### About this exercise
Instruction for the entries that follow: retype exactly the lines from the line with "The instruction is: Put" to the line with "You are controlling", both included, and omit all others.

### Data to use

--- START ---

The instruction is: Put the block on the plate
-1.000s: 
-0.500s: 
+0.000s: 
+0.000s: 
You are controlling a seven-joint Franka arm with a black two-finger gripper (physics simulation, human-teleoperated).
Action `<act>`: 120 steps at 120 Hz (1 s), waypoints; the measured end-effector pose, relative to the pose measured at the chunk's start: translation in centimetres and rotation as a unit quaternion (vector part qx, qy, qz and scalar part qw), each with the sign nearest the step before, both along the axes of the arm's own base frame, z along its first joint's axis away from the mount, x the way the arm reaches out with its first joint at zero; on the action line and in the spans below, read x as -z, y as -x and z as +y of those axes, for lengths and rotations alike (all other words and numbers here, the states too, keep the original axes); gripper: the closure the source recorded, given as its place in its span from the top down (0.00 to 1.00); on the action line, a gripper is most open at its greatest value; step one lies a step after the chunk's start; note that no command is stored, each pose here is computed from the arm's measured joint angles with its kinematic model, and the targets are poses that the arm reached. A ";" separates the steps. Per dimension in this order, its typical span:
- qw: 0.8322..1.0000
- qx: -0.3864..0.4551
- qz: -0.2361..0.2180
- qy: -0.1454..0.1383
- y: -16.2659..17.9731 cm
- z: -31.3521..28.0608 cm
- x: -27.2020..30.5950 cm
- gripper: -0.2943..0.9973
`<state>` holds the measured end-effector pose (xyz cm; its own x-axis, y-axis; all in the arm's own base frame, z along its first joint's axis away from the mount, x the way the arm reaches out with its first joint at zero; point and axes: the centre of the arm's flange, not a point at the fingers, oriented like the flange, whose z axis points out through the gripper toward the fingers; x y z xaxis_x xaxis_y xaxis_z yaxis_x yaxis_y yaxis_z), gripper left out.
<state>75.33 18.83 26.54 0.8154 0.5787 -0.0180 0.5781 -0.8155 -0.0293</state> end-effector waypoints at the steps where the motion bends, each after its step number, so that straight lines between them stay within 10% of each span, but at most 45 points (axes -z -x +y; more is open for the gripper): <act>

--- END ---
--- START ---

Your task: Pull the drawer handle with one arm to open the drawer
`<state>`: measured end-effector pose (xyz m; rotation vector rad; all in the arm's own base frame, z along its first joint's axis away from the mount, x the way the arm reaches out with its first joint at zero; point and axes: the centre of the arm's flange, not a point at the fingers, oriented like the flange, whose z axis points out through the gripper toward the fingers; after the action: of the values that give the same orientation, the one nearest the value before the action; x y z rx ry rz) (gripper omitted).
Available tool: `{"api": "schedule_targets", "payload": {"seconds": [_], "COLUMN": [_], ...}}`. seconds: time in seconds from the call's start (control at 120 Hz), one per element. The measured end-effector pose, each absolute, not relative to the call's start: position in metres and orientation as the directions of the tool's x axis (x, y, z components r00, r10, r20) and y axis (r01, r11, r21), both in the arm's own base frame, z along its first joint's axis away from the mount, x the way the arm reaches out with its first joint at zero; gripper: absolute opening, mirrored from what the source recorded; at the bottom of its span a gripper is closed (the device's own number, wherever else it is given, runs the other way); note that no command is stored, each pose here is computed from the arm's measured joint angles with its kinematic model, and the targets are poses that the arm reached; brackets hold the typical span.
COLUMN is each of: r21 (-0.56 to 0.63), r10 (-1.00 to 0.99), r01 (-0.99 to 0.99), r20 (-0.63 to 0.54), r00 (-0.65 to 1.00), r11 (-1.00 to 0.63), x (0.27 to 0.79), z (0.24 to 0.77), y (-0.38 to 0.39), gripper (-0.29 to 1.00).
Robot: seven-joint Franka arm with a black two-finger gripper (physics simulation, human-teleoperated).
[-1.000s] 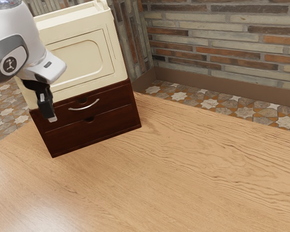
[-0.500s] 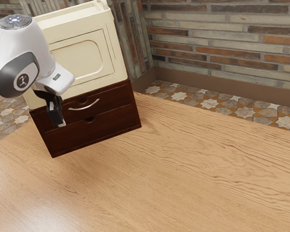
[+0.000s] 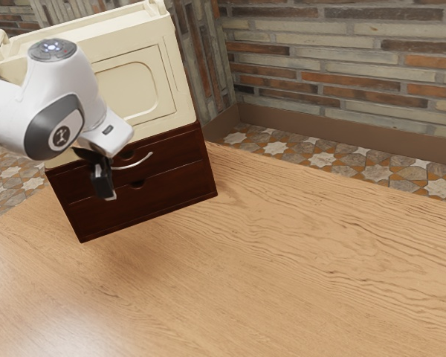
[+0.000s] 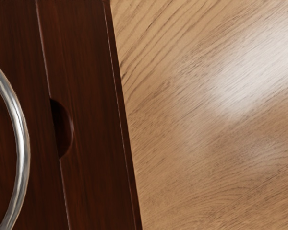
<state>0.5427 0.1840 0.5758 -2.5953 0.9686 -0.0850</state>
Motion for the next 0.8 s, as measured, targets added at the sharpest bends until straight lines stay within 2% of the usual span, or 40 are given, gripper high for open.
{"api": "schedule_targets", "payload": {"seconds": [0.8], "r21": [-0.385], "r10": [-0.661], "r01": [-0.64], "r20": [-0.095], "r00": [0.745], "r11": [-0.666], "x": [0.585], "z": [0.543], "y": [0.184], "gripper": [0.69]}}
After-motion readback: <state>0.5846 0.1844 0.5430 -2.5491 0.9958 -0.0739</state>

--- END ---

### Exercise answer
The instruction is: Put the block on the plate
-1.000s: 
-0.500s: 
+0.000s: 
+0.000s: 
You are controlling a seven-joint Franka arm with a black two-finger gripper (physics simulation, human-teleoperated).

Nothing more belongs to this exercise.